Look through the data below and show every line that includes "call".
· · · · · · ·
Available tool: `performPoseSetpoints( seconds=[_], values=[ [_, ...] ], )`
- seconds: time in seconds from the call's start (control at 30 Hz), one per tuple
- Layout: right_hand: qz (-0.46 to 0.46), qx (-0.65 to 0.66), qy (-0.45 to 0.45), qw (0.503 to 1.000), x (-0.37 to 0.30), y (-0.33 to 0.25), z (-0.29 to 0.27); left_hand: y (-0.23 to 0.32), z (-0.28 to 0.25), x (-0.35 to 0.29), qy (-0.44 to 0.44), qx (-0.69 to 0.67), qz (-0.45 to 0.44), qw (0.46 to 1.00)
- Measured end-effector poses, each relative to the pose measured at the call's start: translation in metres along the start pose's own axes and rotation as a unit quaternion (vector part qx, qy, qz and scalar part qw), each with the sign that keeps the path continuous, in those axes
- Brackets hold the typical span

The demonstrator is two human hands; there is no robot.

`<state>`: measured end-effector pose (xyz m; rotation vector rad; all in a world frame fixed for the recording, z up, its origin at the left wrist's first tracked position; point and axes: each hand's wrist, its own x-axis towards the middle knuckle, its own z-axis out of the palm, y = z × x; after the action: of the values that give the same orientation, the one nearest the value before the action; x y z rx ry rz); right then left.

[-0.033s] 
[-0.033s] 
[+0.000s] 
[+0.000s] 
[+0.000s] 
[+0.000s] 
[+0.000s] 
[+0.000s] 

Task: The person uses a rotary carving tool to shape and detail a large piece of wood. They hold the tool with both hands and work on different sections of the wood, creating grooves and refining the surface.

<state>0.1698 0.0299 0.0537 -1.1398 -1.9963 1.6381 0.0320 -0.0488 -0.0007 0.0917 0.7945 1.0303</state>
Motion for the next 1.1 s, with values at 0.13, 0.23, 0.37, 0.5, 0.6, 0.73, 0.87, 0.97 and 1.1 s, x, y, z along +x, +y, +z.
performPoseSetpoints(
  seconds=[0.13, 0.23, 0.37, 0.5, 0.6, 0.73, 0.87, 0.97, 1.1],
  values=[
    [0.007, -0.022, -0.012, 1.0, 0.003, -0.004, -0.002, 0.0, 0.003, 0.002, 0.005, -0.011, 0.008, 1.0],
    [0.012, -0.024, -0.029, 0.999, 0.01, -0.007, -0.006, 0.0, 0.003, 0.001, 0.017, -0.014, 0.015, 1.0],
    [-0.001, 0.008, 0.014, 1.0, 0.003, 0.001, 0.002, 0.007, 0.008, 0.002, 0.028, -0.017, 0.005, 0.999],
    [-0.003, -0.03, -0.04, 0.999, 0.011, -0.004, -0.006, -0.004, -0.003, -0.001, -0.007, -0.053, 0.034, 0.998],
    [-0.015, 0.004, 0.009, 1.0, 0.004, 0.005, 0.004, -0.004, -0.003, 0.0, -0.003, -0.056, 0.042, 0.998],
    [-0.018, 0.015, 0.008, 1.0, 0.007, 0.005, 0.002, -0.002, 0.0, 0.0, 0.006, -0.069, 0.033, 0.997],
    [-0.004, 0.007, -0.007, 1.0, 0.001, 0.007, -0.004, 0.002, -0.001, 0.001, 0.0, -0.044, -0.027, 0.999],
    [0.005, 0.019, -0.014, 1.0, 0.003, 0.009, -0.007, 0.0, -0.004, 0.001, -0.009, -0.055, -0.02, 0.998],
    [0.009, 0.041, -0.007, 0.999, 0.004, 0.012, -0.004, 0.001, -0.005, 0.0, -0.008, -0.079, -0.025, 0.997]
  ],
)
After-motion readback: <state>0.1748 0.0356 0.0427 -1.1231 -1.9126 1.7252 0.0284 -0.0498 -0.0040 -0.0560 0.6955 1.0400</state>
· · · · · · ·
* Answer to this exercise *
- seconds: time in seconds from the call's start (control at 30 Hz), one per tuple
- Measured end-effector poses, each relative to the pose measured at the call's start: translation in metres along the start pose's own axes and rotation as a unit quaternion (vector part qx, qy, qz and scalar part qw), each with the sign that keeps the path continuous, in those axes

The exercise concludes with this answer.